> **Your task**: Look through the listing below, and wherever a line has the string "plant", copy it.

> **Data provided**:

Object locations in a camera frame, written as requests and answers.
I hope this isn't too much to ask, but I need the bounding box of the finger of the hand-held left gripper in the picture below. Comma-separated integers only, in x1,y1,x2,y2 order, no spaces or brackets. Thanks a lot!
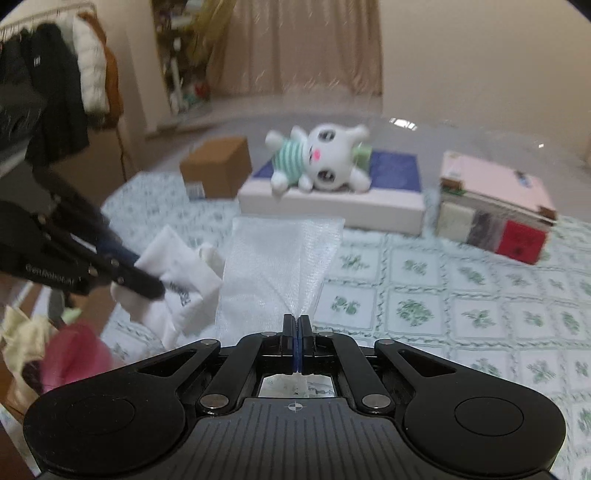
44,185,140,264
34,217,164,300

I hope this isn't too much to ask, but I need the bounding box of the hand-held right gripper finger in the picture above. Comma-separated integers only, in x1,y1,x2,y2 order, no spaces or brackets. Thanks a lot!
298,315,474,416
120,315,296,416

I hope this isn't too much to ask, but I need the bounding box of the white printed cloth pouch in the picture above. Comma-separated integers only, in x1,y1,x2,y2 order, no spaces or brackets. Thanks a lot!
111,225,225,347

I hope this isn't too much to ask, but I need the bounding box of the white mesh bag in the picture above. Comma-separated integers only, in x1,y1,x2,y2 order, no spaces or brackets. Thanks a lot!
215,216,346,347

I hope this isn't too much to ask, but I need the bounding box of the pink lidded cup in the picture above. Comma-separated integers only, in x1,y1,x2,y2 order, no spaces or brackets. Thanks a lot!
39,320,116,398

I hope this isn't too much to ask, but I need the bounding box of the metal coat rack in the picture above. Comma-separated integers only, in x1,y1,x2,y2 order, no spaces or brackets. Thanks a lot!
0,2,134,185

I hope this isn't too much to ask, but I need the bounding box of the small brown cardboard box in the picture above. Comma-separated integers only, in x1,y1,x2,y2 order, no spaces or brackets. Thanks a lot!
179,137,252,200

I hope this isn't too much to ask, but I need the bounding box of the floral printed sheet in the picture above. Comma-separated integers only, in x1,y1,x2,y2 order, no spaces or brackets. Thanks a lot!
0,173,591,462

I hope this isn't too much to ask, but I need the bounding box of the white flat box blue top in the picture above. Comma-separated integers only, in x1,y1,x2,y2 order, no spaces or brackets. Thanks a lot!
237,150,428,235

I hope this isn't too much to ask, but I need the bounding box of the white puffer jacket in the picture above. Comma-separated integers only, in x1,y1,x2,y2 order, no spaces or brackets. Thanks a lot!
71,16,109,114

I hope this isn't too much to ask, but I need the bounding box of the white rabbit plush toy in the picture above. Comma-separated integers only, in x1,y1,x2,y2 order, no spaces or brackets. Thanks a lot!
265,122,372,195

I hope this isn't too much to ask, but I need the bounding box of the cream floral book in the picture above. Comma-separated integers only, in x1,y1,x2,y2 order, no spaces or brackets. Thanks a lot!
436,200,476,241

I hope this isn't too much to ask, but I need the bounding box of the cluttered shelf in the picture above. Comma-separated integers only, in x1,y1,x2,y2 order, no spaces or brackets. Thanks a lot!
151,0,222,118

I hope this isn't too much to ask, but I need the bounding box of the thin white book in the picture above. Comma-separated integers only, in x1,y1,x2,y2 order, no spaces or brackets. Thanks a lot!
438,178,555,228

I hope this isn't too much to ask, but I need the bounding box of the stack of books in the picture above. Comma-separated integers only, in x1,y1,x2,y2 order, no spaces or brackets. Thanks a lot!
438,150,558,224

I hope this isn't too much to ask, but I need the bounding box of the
==
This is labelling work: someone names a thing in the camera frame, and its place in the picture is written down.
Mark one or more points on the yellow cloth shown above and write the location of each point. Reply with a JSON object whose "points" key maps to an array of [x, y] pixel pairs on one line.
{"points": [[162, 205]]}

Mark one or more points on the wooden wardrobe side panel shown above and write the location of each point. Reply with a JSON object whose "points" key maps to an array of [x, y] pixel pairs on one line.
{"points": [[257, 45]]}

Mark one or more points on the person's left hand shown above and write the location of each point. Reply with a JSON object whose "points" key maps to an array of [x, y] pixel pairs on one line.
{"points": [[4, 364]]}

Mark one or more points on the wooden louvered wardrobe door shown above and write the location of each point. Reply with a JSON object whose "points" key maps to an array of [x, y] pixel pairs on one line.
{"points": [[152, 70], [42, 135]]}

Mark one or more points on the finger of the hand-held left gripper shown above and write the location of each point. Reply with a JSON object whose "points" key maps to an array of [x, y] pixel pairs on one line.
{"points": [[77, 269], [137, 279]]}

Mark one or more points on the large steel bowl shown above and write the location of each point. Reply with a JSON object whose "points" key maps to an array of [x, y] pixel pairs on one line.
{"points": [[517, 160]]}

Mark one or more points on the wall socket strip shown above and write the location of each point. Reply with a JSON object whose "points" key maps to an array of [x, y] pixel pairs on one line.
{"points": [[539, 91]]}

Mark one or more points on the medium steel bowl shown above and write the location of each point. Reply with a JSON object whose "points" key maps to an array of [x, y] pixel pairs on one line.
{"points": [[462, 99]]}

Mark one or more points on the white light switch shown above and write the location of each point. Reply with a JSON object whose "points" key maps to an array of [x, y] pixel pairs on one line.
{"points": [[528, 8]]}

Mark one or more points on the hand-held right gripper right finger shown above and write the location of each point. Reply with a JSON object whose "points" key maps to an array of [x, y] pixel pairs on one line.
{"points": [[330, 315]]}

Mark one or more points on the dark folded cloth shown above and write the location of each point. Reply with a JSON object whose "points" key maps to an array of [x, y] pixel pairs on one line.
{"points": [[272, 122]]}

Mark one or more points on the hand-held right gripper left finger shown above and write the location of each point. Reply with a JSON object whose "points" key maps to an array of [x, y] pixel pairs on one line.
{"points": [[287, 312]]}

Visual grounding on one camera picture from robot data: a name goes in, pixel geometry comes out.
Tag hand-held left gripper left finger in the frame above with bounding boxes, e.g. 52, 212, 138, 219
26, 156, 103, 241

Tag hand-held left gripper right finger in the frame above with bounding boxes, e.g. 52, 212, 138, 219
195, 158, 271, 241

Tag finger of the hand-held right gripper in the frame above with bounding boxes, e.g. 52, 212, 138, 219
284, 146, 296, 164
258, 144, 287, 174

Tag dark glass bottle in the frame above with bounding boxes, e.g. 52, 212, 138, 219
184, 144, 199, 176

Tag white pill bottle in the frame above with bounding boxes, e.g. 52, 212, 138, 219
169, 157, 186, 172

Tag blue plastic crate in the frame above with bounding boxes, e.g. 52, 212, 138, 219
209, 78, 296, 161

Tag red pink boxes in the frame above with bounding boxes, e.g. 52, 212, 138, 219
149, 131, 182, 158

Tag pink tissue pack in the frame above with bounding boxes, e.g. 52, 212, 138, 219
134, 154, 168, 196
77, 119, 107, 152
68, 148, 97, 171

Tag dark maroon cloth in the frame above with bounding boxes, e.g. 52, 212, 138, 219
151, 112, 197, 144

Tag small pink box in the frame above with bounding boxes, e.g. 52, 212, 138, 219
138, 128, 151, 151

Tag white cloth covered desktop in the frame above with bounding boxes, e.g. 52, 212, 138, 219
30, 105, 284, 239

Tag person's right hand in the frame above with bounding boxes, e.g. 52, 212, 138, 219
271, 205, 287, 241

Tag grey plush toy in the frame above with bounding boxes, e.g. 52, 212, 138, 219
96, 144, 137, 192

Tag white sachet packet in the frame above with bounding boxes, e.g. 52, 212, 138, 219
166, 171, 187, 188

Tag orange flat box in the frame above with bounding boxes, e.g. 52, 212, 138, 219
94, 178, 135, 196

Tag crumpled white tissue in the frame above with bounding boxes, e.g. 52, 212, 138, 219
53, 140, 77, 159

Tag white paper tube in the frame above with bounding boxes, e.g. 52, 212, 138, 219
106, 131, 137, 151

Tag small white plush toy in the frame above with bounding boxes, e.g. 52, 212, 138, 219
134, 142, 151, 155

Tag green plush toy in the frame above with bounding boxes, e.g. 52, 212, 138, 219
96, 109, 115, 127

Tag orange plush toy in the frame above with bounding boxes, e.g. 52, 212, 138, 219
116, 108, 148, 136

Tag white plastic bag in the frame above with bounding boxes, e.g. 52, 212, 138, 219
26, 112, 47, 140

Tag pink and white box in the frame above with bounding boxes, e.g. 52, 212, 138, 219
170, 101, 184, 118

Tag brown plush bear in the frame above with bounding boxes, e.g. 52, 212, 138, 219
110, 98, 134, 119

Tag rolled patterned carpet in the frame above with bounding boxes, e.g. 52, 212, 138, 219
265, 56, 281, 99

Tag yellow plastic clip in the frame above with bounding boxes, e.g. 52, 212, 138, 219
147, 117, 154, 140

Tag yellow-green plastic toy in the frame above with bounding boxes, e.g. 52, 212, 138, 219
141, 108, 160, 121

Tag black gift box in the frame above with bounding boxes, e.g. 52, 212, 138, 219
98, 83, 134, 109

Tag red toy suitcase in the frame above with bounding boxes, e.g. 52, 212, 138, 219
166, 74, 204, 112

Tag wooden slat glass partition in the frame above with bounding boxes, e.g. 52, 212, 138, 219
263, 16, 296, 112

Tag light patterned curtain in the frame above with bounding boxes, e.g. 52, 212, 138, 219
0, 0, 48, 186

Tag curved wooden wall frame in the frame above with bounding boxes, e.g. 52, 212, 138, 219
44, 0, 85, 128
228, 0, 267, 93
---
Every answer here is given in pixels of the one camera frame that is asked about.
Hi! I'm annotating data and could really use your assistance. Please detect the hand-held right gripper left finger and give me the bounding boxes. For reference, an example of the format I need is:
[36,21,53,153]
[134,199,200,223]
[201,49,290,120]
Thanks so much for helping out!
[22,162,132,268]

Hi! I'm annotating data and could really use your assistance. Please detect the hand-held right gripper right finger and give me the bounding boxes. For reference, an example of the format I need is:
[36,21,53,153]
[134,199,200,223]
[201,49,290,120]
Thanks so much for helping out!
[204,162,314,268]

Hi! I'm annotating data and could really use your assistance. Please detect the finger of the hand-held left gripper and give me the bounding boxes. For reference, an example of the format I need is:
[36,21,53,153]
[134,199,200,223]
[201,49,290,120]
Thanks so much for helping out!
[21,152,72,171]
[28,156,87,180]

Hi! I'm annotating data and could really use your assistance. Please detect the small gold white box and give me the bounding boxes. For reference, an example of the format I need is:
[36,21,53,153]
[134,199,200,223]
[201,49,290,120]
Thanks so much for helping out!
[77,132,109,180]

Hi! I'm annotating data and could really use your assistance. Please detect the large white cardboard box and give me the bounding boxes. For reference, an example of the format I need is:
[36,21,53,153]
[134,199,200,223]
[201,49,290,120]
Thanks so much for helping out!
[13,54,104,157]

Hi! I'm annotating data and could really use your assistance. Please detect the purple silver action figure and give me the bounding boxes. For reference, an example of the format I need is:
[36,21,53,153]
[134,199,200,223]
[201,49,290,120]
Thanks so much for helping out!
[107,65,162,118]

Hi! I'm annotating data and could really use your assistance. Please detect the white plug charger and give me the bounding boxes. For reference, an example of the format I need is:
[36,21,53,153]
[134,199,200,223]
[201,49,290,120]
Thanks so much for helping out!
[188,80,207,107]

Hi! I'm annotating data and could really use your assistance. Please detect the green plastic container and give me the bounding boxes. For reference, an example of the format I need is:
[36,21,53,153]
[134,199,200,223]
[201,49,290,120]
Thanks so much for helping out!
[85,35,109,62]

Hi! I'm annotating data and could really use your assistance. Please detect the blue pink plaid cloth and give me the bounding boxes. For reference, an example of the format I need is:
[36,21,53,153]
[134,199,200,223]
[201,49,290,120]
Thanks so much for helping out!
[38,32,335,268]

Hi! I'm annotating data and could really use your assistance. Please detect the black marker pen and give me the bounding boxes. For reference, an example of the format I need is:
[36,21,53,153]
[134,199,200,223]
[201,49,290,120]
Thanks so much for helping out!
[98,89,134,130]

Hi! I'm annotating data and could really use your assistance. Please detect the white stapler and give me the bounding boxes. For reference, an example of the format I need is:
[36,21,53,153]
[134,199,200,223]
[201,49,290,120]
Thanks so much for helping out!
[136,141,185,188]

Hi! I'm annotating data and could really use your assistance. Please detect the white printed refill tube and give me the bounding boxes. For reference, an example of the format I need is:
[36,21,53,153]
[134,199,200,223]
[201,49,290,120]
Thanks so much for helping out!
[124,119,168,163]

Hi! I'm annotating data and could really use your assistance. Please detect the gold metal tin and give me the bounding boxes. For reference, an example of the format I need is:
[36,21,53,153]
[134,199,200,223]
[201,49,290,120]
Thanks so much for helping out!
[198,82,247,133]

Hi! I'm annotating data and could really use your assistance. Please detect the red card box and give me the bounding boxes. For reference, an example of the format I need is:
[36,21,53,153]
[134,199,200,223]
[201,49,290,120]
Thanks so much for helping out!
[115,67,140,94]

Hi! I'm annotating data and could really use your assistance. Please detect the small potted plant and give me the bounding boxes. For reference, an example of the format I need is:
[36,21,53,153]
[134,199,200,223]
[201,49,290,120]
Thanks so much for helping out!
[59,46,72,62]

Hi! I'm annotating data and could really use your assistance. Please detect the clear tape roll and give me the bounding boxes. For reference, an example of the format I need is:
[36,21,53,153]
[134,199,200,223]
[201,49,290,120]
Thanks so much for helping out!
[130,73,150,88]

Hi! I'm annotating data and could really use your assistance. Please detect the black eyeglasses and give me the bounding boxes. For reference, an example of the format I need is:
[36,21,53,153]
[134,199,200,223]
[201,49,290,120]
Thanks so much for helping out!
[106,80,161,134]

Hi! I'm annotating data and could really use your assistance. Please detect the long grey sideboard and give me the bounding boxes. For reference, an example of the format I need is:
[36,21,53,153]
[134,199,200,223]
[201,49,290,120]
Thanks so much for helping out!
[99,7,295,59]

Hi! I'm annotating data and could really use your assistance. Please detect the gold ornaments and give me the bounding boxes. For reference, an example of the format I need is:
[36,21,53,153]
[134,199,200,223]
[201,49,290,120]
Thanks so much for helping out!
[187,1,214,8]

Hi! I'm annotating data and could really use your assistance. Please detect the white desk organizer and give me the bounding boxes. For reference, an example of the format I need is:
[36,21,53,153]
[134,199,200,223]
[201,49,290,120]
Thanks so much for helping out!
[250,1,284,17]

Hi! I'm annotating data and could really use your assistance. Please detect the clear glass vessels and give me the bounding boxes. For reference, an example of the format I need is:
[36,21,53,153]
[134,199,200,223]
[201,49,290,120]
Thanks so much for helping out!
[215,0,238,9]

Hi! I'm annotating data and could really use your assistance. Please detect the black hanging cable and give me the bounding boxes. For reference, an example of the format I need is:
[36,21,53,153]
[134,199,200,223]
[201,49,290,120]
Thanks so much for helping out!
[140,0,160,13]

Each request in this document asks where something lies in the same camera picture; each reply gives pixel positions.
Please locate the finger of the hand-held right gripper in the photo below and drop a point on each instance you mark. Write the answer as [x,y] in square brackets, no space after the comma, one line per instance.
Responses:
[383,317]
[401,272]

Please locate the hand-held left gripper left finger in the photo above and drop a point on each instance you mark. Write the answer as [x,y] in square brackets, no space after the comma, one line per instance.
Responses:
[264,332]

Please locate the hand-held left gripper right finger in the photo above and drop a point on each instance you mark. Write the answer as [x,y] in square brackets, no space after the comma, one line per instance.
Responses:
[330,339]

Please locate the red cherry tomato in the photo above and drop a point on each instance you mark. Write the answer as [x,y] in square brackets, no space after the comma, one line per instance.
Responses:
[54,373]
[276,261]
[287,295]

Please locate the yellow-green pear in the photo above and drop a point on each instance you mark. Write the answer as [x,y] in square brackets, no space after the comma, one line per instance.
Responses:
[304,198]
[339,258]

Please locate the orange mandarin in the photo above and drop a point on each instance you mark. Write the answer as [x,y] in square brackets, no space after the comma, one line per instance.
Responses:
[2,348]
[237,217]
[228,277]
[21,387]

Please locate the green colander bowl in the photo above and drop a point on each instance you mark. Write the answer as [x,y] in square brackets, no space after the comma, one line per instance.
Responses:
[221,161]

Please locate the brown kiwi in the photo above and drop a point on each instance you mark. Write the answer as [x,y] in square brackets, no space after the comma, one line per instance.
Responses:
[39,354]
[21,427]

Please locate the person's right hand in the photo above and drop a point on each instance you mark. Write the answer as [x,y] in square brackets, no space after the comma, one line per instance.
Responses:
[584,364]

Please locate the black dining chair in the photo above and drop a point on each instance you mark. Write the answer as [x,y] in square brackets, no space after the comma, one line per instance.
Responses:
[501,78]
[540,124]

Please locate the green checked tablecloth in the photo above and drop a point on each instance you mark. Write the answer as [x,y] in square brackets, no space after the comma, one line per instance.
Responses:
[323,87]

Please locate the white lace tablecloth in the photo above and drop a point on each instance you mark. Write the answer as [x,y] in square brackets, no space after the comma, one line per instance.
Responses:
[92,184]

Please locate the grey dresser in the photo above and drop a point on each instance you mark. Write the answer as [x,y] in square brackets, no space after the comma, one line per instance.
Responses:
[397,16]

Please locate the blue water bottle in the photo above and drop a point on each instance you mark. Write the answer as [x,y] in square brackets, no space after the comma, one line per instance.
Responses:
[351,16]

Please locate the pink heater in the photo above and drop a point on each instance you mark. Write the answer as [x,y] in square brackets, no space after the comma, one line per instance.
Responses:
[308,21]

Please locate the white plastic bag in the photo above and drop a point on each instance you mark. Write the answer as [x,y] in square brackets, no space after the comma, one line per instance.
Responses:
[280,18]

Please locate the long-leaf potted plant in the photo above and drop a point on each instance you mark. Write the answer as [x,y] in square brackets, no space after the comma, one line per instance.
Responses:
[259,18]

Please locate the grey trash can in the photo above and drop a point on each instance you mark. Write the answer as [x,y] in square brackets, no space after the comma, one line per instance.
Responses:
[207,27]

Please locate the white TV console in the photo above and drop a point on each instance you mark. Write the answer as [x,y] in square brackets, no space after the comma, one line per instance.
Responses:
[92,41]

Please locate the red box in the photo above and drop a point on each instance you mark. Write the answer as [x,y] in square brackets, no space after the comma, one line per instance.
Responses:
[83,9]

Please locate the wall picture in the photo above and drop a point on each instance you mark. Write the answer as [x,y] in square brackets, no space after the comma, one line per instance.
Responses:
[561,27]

> **Response to this exercise**:
Hi! I'm annotating data and could really use your assistance. Please detect the small potted plant and give me the bounding boxes. For reference, an example of the format I need is:
Please locate the long-leaf potted plant in the photo above and drop a point on each instance you mark. Write the answer as [x,y] in square brackets, no space after the comma, one line per instance.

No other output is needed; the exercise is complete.